Jimmy Jam, Terry Lewis taking studio talents to movies now
/ Source: The Associated Press

Ever the sports fanatic, Jimmy Jam uses football and basketball to put his two-decade music collaboration with Terry Lewis in perspective.

Jam notes that Hall of Fame coach Joe Gibbs is back with the NFL’s Washington Redskins and that 70-year-old coach Hubie Brown has turned around the NBA’s Memphis Grizzlies. “All of a sudden people realize, well, wait a minute, they have knowledge and experience that really can’t be taught. You have to live it. And we’ve lived a lot of musical lives,” Jam says.

Jam and Lewis are executive producers of Janet Jackson’s new CD, “Damita Jo.” It’s the latest installment in a partnership with Jackson going back to her 1986 breakthrough album, “Control,” which netted Jam and Lewis their first and — despite numerous nominations since then — only Grammy as producers of the year.

Jam and Lewis also had a hand in Usher’s new album, “Confessions,” which sold an astounding 1.1 million copies its first week out, as well as Usher’s last album, 2001’s “8701,” which sold more than 3 million copies.

As Jam, 44, points out, he and his 47-year-old partner are old school but also current. Their producing credits stretch back to the S.O.S. Band, Gladys Knight and Alexander O’Neal and up to Mariah Carey, Boyz II Men and Heather Headley.

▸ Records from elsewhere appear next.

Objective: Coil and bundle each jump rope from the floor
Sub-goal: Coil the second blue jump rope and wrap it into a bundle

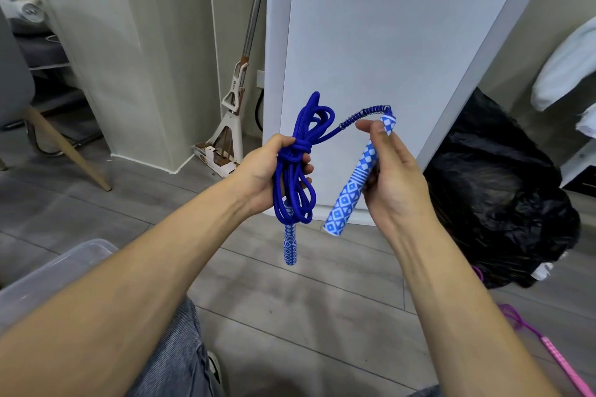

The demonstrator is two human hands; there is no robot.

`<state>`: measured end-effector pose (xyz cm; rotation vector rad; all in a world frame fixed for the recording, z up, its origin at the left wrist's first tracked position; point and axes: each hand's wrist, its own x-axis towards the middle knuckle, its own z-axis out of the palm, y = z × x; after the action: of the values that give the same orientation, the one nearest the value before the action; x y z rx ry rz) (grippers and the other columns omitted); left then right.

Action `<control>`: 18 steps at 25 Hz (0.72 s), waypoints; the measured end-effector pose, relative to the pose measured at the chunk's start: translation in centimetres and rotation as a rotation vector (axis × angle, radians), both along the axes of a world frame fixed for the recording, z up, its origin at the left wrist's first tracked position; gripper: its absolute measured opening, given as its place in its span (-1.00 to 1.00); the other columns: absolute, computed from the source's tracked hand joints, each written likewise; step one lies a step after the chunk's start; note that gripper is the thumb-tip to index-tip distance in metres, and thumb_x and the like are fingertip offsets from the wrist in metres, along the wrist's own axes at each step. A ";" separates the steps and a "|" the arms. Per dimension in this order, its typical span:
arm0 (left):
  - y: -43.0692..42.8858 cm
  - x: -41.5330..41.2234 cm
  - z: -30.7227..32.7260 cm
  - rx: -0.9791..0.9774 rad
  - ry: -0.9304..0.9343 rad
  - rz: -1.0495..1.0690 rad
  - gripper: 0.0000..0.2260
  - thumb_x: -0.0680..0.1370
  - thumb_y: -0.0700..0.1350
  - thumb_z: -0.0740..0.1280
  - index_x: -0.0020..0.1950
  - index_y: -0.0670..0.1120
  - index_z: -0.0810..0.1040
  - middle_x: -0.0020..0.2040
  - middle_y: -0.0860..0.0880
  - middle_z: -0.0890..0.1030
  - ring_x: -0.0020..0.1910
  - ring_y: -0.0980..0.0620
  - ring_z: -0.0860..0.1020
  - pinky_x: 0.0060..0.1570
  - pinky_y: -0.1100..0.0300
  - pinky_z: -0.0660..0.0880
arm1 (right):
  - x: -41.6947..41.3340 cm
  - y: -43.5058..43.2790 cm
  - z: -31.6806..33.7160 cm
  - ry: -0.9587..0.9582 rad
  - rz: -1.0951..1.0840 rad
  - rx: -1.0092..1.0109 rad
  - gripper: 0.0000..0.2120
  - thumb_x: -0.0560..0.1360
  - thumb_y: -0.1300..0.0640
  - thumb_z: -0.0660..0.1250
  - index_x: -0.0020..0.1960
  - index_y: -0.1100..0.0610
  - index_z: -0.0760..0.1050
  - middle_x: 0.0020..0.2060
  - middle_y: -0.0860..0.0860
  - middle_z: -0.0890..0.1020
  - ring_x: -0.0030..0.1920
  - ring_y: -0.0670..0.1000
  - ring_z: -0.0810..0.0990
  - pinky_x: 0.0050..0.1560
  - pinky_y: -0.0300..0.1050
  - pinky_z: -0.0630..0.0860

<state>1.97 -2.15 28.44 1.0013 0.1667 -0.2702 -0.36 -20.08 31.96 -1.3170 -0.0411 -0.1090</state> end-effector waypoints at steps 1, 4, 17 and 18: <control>0.0 0.0 0.1 -0.004 -0.007 -0.009 -0.74 0.59 -0.04 0.24 0.12 -0.19 0.57 -0.19 -0.07 0.59 -0.17 -0.02 0.61 0.15 -0.01 0.52 | 0.0 0.0 0.0 -0.031 0.006 0.000 -0.81 0.62 -0.03 0.31 0.00 0.01 0.66 -0.42 -0.10 0.29 -0.42 -0.07 0.24 -0.38 -0.23 0.28; 0.2 0.0 0.2 0.012 -0.031 -0.026 -0.70 0.60 -0.04 0.24 0.21 -0.21 0.55 -0.18 -0.09 0.58 -0.16 -0.03 0.58 0.07 0.02 0.51 | 0.0 0.1 0.2 -0.027 -0.019 0.032 -0.86 0.60 0.02 0.35 -0.03 0.05 0.64 -0.45 -0.05 0.34 -0.42 -0.03 0.31 -0.34 -0.17 0.37; 0.2 0.4 0.4 -0.024 -0.112 0.180 -0.70 0.64 -0.11 0.20 0.31 -0.21 0.49 -0.21 -0.12 0.58 -0.19 -0.07 0.60 0.07 -0.04 0.58 | -0.2 1.2 -1.5 -0.052 -0.151 -0.181 -0.82 0.61 0.07 0.34 -0.08 0.18 0.51 -0.39 0.11 0.62 -0.34 0.11 0.72 -0.27 -0.03 0.65; 0.2 0.4 0.5 -0.056 -0.101 0.171 -0.72 0.63 -0.10 0.22 0.27 -0.22 0.51 -0.20 -0.12 0.58 -0.17 -0.08 0.61 0.16 -0.10 0.57 | -0.1 1.0 -1.6 0.007 -0.174 -0.164 -0.79 0.61 0.05 0.33 -0.10 0.19 0.51 -0.44 0.07 0.60 -0.36 0.10 0.71 -0.31 -0.05 0.62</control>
<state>2.37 -1.92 28.91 0.9364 0.1505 -0.0677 -0.46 -19.05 30.37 -1.4840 0.0722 -0.2540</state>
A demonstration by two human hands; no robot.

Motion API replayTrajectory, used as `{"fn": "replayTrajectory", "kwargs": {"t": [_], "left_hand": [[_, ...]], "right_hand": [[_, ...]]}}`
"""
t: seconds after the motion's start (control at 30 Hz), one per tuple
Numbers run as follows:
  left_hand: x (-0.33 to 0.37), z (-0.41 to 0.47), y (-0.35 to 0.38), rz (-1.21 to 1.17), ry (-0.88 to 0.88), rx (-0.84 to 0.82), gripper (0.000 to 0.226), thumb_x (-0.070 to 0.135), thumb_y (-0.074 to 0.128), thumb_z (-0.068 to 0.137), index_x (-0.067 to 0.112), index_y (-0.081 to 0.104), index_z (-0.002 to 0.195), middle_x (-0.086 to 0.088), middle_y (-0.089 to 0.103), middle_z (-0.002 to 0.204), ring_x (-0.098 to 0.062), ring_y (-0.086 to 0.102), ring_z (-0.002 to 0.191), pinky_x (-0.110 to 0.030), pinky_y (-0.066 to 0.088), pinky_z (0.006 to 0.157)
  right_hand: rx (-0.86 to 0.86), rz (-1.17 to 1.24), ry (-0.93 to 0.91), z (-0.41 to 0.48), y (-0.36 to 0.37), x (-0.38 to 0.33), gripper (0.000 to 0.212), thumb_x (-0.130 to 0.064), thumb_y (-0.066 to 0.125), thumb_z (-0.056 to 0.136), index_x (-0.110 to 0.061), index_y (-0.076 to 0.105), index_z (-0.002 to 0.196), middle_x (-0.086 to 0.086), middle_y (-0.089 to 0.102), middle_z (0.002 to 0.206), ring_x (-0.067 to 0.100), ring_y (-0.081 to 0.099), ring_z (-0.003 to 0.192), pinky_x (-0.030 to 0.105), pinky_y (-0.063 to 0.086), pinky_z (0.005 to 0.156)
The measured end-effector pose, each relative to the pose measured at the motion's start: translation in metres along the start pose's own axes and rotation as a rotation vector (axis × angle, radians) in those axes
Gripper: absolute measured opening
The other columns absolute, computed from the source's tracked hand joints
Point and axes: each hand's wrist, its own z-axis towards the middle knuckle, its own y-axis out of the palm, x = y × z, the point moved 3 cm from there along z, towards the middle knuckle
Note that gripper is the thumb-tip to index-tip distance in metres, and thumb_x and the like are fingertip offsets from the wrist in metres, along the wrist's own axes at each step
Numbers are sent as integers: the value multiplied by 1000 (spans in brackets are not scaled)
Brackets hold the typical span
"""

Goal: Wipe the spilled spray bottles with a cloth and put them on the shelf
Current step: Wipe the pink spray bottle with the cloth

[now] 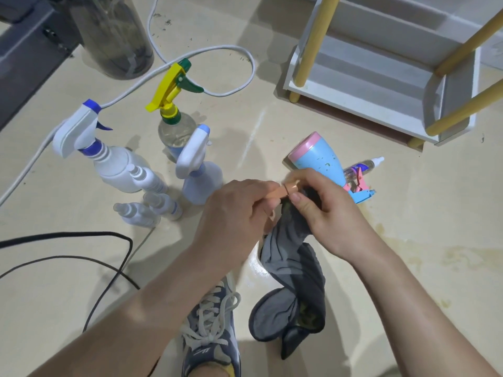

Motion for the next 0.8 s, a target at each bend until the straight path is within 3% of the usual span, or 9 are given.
{"fn": "replayTrajectory", "kwargs": {"t": [0.07, 0.13, 0.27, 0.33, 0.43, 0.57, 0.67, 0.73, 0.8], "left_hand": [[-5, 2, -1, -136, -140, 4, 17, 32, 63, 89, 34, 71, 104, 12, 73, 85, -9, 67, 81, -39, 56, 75], [-11, 3, -2, -224, -262, 2, 11, 36, 69, 86, 33, 74, 95, 15, 73, 81, -5, 69, 81, -38, 57, 79], [-17, 2, -6, -229, -336, 4, 20, 47, 68, 84, 37, 73, 100, 18, 74, 86, 1, 69, 85, -37, 58, 82], [-17, 3, -10, -145, -327, 6, 30, 53, 63, 86, 44, 65, 116, 18, 73, 92, 2, 67, 89, -35, 57, 85], [-9, 5, -17, 62, -273, -45, 35, 54, 50, 93, 52, 50, 129, 15, 70, 94, -5, 65, 91, -35, 54, 85], [-3, 14, -29, 175, -252, -19, 23, 47, 53, 92, 42, 53, 114, 9, 66, 78, -10, 63, 75, -34, 53, 73], [5, 29, -31, 365, -167, 8, 29, 55, 57, 88, 27, 51, 91, 9, 60, 69, -16, 56, 68, -32, 44, 65], [7, 37, -33, 474, -141, 38, 31, 53, 54, 92, 24, 53, 83, 8, 56, 67, -17, 48, 67, -30, 32, 64], [-1, 40, -34, 389, -243, 34, 33, 52, 56, 91, 22, 63, 79, 9, 62, 69, -12, 52, 70, -24, 30, 64]], "right_hand": [[97, 128, 46, -3, 2, 0, 23, -15, 68, 90, -23, 66, 111, 5, 66, 103, 13, 59, 99, 23, 47, 89], [253, 606, 195, -7, 5, -1, 41, -9, 77, 77, -19, 67, 116, 10, 68, 114, 20, 63, 106, 34, 49, 98], [334, 1375, 321, -15, 49, -4, 54, 6, 59, 82, -5, 55, 134, 16, 68, 119, 24, 66, 99, 33, 54, 93], [335, 1278, 317, -17, 82, -3, 47, 7, 52, 92, -11, 56, 136, 15, 69, 118, 26, 66, 101, 33, 53, 91], [395, 713, 164, -10, 106, 4, 44, 6, 39, 99, -23, 65, 119, 10, 68, 93, 24, 59, 80, 29, 47, 74], [358, 433, 189, 9, 117, 29, 27, -13, 35, 97, -16, 62, 97, 8, 57, 72, 34, 49, 67, 53, 46, 63], [308, 536, 396, 11, 120, 47, 30, -30, 44, 88, -23, 68, 105, 4, 72, 90, 31, 66, 87, 56, 51, 83], [383, 758, 536, 8, 101, 41, 26, -21, 55, 88, -20, 71, 108, 14, 73, 106, 35, 67, 103, 55, 50, 98], [438, 1024, 573, 3, 85, 39, 23, -5, 60, 93, -12, 69, 114, 17, 72, 106, 32, 70, 97, 45, 54, 95]]}}
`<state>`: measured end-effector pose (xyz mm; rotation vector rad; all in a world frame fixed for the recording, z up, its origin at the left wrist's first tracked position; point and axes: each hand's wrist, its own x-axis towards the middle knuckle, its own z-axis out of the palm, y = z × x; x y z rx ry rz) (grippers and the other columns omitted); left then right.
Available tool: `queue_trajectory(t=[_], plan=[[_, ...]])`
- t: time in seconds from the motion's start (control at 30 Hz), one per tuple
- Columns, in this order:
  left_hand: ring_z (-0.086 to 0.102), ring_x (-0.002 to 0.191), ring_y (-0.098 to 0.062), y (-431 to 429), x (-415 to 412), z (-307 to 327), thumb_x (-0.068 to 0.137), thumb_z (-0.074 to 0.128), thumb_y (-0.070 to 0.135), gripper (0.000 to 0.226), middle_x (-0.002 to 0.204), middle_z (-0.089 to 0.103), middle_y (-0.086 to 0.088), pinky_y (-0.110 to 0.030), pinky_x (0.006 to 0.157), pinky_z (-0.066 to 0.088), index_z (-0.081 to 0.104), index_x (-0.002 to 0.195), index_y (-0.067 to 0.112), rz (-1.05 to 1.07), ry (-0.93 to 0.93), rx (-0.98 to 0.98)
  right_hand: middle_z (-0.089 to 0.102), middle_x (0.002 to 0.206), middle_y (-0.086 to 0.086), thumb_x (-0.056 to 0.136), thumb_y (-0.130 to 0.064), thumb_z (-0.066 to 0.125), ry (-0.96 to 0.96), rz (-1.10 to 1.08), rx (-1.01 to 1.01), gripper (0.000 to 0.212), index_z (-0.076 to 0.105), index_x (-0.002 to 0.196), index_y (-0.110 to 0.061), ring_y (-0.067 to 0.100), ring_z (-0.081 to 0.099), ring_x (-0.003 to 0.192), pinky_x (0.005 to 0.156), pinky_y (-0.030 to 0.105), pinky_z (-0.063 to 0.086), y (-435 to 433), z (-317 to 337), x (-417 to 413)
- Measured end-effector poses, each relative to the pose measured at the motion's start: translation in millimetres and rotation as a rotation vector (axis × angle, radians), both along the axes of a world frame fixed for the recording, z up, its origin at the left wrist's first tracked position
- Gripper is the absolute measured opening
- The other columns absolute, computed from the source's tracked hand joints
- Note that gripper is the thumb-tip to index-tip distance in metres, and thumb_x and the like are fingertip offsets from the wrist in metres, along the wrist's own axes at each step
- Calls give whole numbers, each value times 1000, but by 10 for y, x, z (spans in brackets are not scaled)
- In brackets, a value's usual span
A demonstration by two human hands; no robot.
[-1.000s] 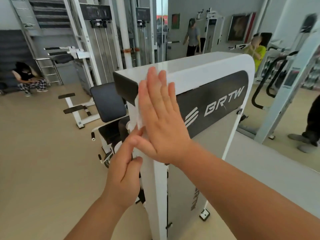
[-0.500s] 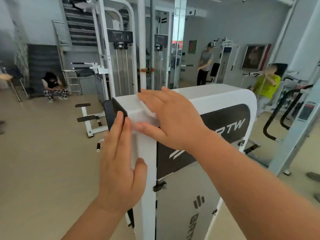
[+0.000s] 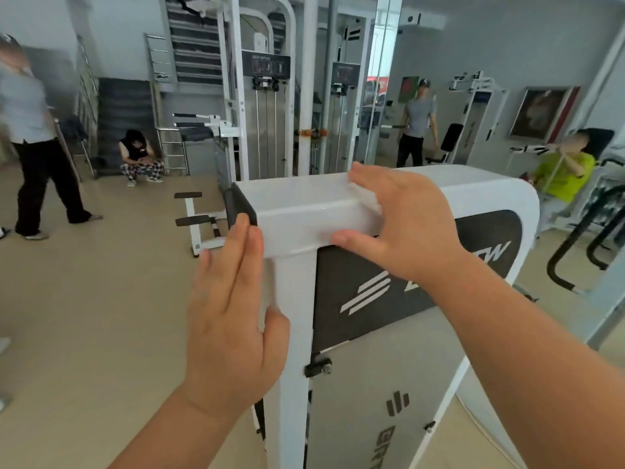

“I do feel we are elder statesmen, I absolutely do,” says Jam, who generally speaks for the pair (Lewis declined an interview request). “And I don’t think that’s a bad thing.”

On “Damita Jo,” Jam and Lewis took an executive producer role. Besides tracks produced by Jam, Lewis and Jackson, there are others produced by Dallas Austin (TLC, Madonna), Kenneth “Babyface” Edmonds and Kanye West (Jay-Z).

The goal, Jam says, was not to compromise Jackson’s sound. “We made sure that the record sounded like Janet,” he says.

Jam calls Jackson “the ultimate muse.” Her 18-year working relationship with Jam and Lewis has resulted in big-selling albums such as “Control” and “Rhythm Nation 1814” and a string of hit singles. “We love each other. We get along great,” Jam says. “The fun that we’ve had making the records has always shown through on the records.”

Singer Patti LaBelle says she likes working with Jam and Lewis because of their laid-back style and attention to the artist. “It makes me come alive, and it makes me produce more, and they get a better Patti,” says LaBelle, whose work with Jam and Lewis includes the singles “The Right Kinda Lover” in 1994 and “When You Talk About Love” in 1997.

Jam (real name James Harris III) and Lewis have been friends for 32 years. The two met in 1972 at the University of Minnesota in a program for promising students from urban schools.

Known for wearing fedoras and sunglasses, the two were part of The Time before Prince booted them in 1983 after they missed a gig because of a snowstorm in Atlanta. Jam and Lewis then turned to producing full-time, first in Minneapolis, then in the suburb of Edina.

After winning Producer of the Year (non-classical) Grammys their first time out, Jam and Lewis have been nominated for that award eight more times — including the last four years straight — but have gone home empty-handed. (They did snag Grammys along with Janet Jackson for Best R&B Song for 1993’s “That’s the Way Love Goes” and for Best Dance Recording for 2001’s “All For You.”)

Jam says he loves the Grammy nominations. “It costs me a lot of money, though, because every year that we get nominated, that means my wife has to find a new dress to wear to the ceremony.”

In the last two years, Jam and Lewis have been doing more movie work in Los Angeles, spending about 75 percent of their time there. They did the soundtrack for last year’s “The Fighting Temptations” and are working on the upcoming “Bridget Jones’s Diary” sequel. They’ve set up temporary shop in a Beverly Hills studio (dubbed “Flyte Tyme West” after their Twin Cities-based production company) and have bought a building in Santa Monica, Calif., a couple of blocks from major movie studios.

It’s easier being closer to the artists in Los Angeles than flying them to the Twin Cities, Jam says. For example, singer Gwen Stefani of No Doubt stopped by for a meeting that led to their writing two songs, he says.

“Really, the coolest thing about films is simply that it’s something different,” he says. “It’s just moving on to a different thing.”